→ **DATA EXTRACT**:
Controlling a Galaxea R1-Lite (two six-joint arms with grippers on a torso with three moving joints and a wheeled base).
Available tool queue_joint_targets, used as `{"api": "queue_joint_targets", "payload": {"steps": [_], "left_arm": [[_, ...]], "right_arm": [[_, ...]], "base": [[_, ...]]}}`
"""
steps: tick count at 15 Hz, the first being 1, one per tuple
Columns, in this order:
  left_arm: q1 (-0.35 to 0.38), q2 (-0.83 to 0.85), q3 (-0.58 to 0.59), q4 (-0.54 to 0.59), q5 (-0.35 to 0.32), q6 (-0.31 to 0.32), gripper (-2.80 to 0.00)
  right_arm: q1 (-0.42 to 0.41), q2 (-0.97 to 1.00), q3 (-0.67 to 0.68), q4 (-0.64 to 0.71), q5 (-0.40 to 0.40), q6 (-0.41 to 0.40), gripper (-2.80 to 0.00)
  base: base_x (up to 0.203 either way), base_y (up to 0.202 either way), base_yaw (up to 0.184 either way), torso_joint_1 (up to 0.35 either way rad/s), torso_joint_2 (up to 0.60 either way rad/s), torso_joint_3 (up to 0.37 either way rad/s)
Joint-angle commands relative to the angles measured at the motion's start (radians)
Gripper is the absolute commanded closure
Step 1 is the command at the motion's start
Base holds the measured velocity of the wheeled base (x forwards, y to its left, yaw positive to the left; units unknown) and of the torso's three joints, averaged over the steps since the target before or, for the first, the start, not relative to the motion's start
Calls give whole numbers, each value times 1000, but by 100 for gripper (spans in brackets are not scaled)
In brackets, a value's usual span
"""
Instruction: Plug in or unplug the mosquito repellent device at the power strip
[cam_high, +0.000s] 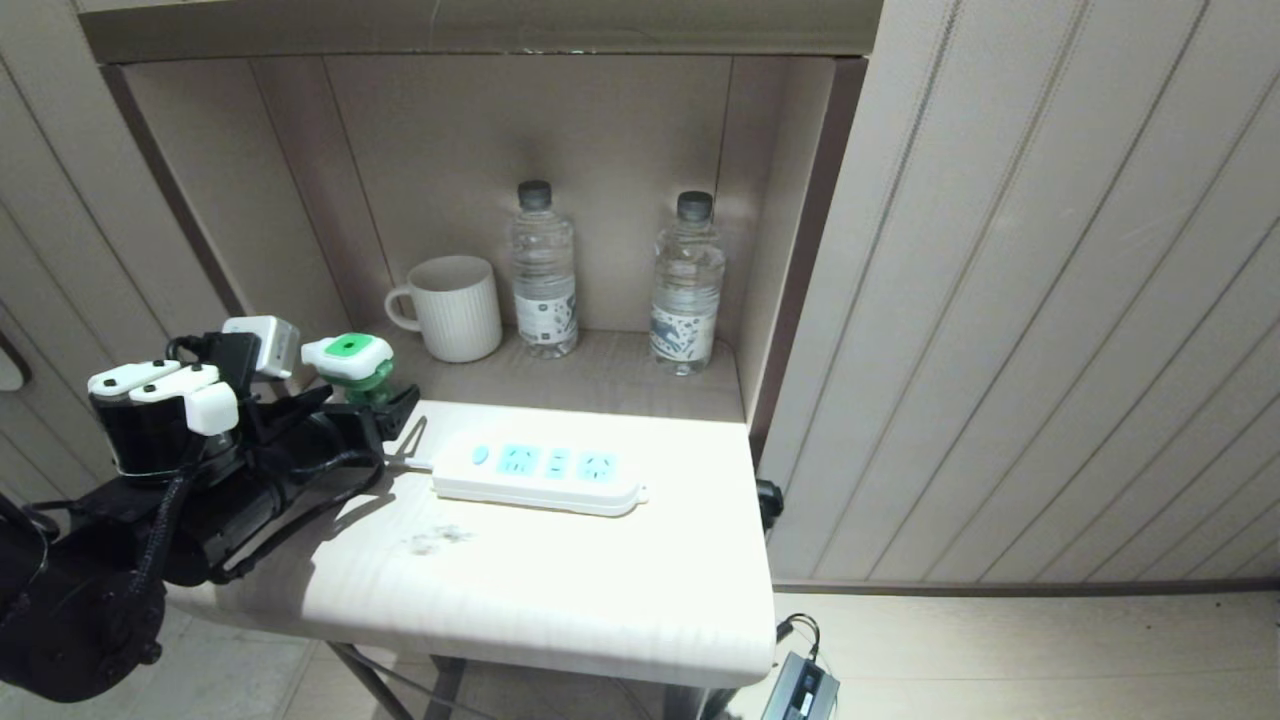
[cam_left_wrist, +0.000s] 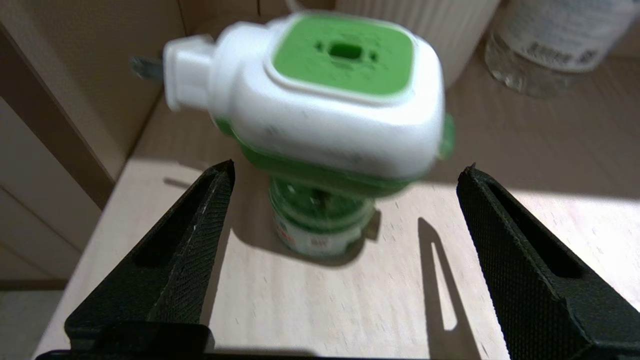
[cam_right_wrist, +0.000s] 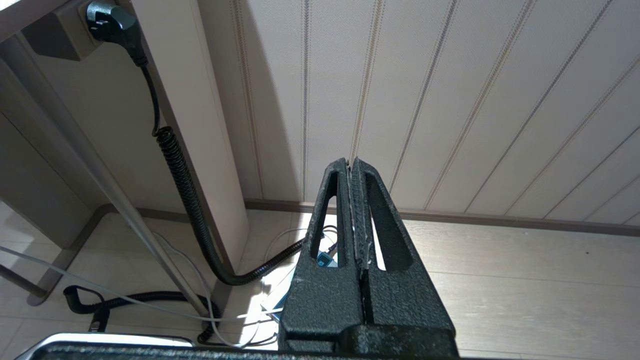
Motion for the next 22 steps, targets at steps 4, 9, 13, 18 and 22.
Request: {"api": "queue_joint_targets", "payload": {"steps": [4, 9, 13, 18, 22], "left_arm": [[-8, -125, 29, 134, -11, -9, -280], [-7, -238, 84, 217, -53, -8, -280], [-8, -408, 120, 313, -129, -8, 0], [-14, -489, 133, 319, -142, -12, 0], [8, -475, 67, 305, -40, -116, 0]], "right_arm": [[0, 1, 0, 0, 0, 0, 0], [0, 1, 0, 0, 0, 0, 0], [0, 1, 0, 0, 0, 0, 0], [0, 1, 0, 0, 0, 0, 0], [0, 1, 0, 0, 0, 0, 0]], "base": [[0, 0, 0, 0, 0, 0], [0, 0, 0, 0, 0, 0], [0, 0, 0, 0, 0, 0], [0, 0, 0, 0, 0, 0], [0, 0, 0, 0, 0, 0]]}}
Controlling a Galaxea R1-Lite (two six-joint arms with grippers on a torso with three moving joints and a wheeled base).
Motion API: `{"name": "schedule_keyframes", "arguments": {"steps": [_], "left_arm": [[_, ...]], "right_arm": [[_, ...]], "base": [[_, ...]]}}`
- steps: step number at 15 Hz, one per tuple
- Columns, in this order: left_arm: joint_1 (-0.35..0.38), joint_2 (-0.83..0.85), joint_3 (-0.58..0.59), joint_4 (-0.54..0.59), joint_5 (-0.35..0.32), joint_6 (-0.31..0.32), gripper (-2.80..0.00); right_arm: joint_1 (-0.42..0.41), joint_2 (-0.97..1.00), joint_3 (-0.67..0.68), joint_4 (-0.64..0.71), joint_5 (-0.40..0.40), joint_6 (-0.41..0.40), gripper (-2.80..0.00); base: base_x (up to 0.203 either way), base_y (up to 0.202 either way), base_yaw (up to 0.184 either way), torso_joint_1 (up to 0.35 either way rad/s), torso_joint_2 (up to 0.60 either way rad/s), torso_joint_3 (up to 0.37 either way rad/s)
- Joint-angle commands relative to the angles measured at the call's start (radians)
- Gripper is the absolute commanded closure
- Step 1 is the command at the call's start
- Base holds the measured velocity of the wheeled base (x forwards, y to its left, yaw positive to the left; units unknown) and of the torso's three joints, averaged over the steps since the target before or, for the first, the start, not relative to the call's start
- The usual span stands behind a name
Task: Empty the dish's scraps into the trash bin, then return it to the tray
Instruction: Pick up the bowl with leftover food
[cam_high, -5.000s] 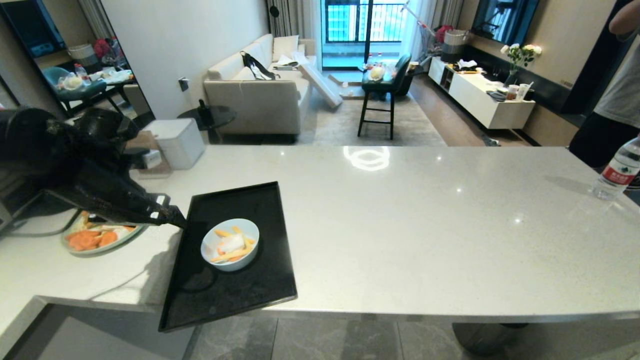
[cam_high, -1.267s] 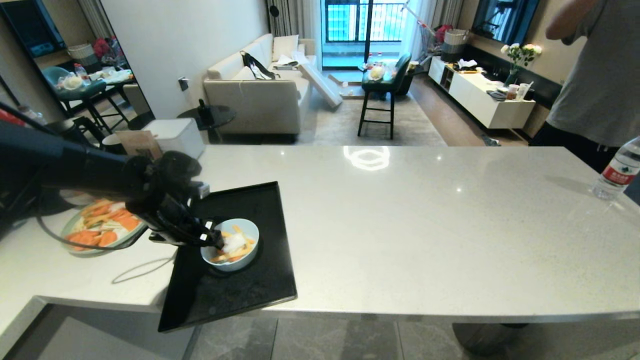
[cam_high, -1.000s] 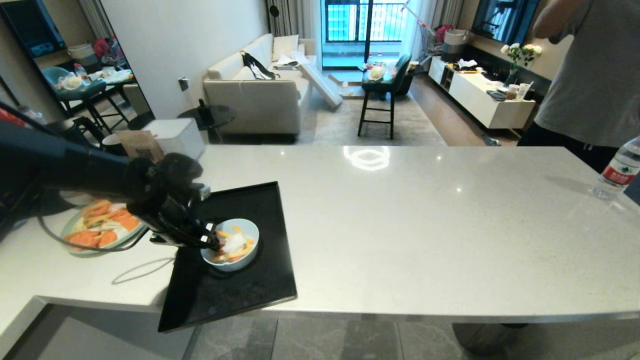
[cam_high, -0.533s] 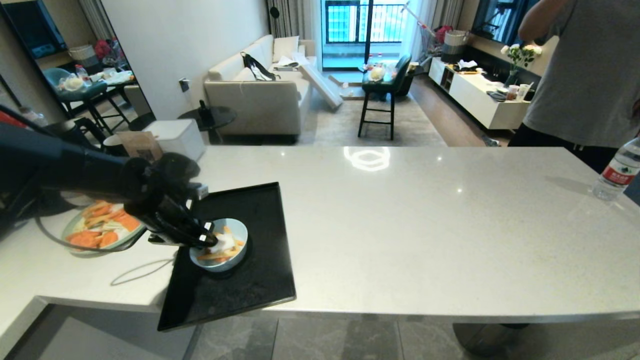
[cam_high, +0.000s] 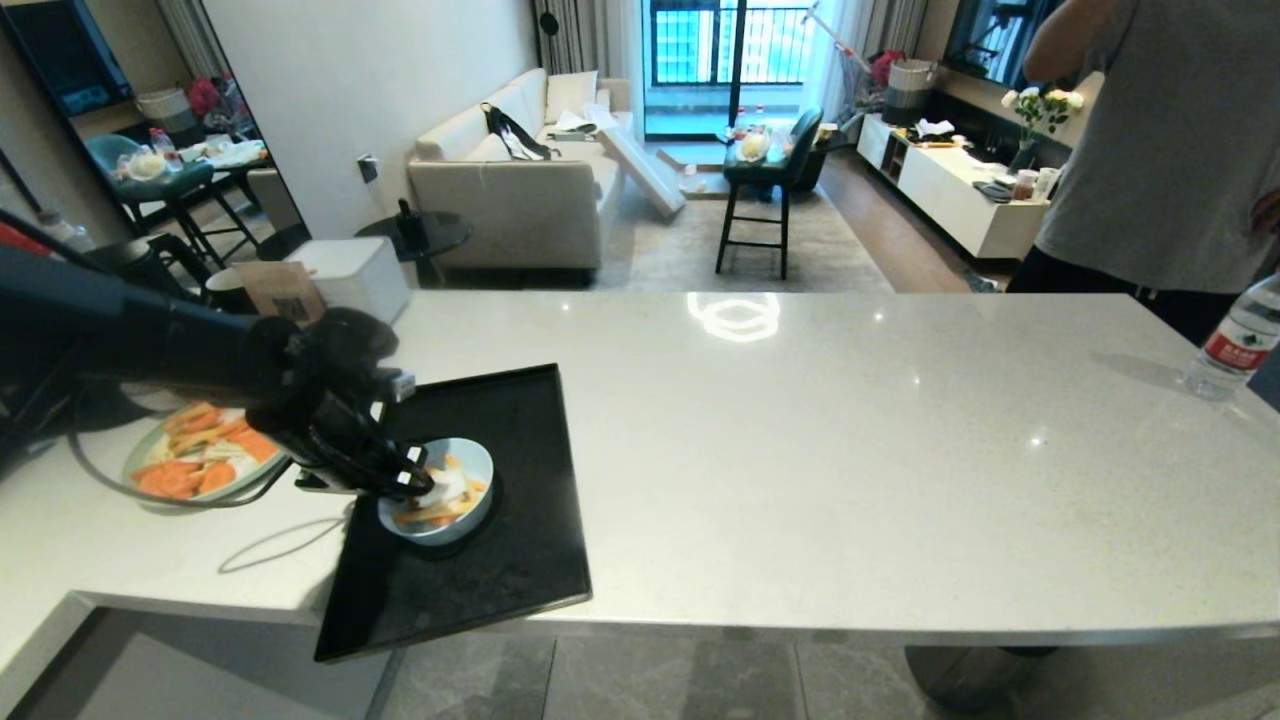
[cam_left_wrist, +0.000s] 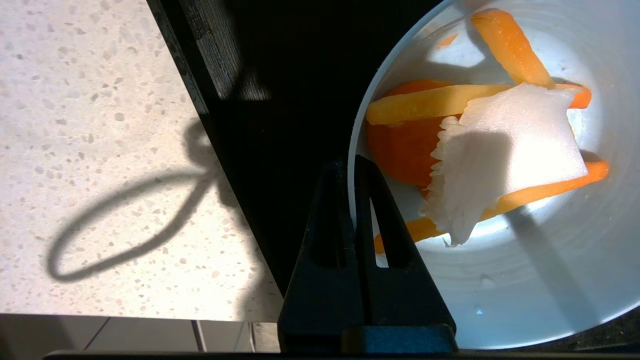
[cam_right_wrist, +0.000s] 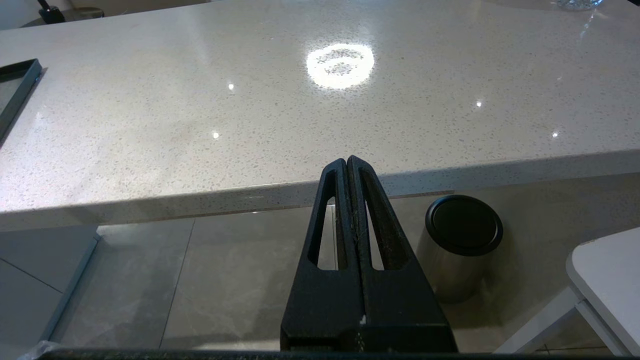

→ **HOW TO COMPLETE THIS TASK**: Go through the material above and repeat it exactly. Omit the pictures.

→ **YOUR SOLUTION**:
Controlling a Galaxea R1-Lite (two six-joint arms with grippers on a torso with three moving joints and a wheeled base).
Available tool queue_joint_targets, used as `{"api": "queue_joint_targets", "payload": {"steps": [_], "left_arm": [[_, ...]], "right_arm": [[_, ...]], "base": [[_, ...]]}}`
"""
steps: tick count at 15 Hz, the first being 1, one per tuple
Columns, in this order:
  left_arm: q1 (-0.35 to 0.38), q2 (-0.83 to 0.85), q3 (-0.58 to 0.59), q4 (-0.54 to 0.59), q5 (-0.35 to 0.32), q6 (-0.31 to 0.32), gripper (-2.80 to 0.00)
  right_arm: q1 (-0.42 to 0.41), q2 (-0.97 to 1.00), q3 (-0.67 to 0.68), q4 (-0.64 to 0.71), q5 (-0.40 to 0.40), q6 (-0.41 to 0.40), gripper (-2.80 to 0.00)
  base: base_x (up to 0.203 either way), base_y (up to 0.202 either way), base_yaw (up to 0.184 either way), torso_joint_1 (up to 0.35 either way rad/s), torso_joint_2 (up to 0.60 either way rad/s), torso_joint_3 (up to 0.37 either way rad/s)
Joint-angle commands relative to the angles measured at the motion's start (radians)
Gripper is the absolute commanded closure
Step 1 is the command at the motion's start
Base holds the measured velocity of the wheeled base (x forwards, y to its left, yaw positive to the left; units unknown) and of the torso's three joints, averaged over the steps since the target before or, for the first, the start, not relative to the motion's start
Calls give whole numbers, each value times 1000, but by 100 for gripper (spans in brackets are not scaled)
In brackets, a value's usual span
"""
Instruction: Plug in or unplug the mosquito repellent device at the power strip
[cam_high, +0.000s] 
[cam_left_wrist, +0.000s] 
[cam_right_wrist, +0.000s] 
Motion for the next 22 steps, targets at steps 4, 9, 13, 18 and 22.
Request: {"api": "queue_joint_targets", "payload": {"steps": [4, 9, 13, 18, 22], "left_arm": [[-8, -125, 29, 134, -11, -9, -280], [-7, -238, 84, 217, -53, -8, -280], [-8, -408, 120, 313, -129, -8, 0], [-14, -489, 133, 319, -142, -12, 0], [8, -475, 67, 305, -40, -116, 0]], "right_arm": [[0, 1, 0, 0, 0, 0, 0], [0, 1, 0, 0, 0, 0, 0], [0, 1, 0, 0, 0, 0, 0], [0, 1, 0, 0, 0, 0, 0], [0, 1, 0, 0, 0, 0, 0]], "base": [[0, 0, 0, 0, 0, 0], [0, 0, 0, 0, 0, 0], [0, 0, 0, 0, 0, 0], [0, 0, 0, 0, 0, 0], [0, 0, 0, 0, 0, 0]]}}
Controlling a Galaxea R1-Lite (two six-joint arms with grippers on a torso with three moving joints and a wheeled base).
Motion API: `{"name": "schedule_keyframes", "arguments": {"steps": [_], "left_arm": [[_, ...]], "right_arm": [[_, ...]], "base": [[_, ...]]}}`
- steps: step number at 15 Hz, one per tuple
- Columns, in this order: left_arm: joint_1 (-0.35..0.38), joint_2 (-0.83..0.85), joint_3 (-0.58..0.59), joint_4 (-0.54..0.59), joint_5 (-0.35..0.32), joint_6 (-0.31..0.32), gripper (-2.80..0.00); right_arm: joint_1 (-0.42..0.41), joint_2 (-0.97..1.00), joint_3 (-0.67..0.68), joint_4 (-0.64..0.71), joint_5 (-0.40..0.40), joint_6 (-0.41..0.40), gripper (-2.80..0.00); base: base_x (up to 0.203 either way), base_y (up to 0.202 either way), base_yaw (up to 0.184 either way), torso_joint_1 (up to 0.35 either way rad/s), torso_joint_2 (up to 0.60 either way rad/s), torso_joint_3 (up to 0.37 either way rad/s)
- Joint-angle commands relative to the angles measured at the call's start (radians)
- Gripper is the absolute commanded closure
- Step 1 is the command at the call's start
- Base holds the measured velocity of the wheeled base (x forwards, y to its left, yaw positive to the left; units unknown) and of the torso's three joints, averaged over the steps since the target before or, for the first, the start, not relative to the call's start
- The usual span stands behind a name
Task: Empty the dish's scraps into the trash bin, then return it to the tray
Instruction: Pick up the bowl with leftover food
[cam_high, -5.000s] 
[cam_high, -1.267s] 
[cam_high, -1.000s] 
[cam_high, -0.533s] 
[cam_high, +0.000s] 
[cam_left_wrist, +0.000s] 
[cam_right_wrist, +0.000s] 

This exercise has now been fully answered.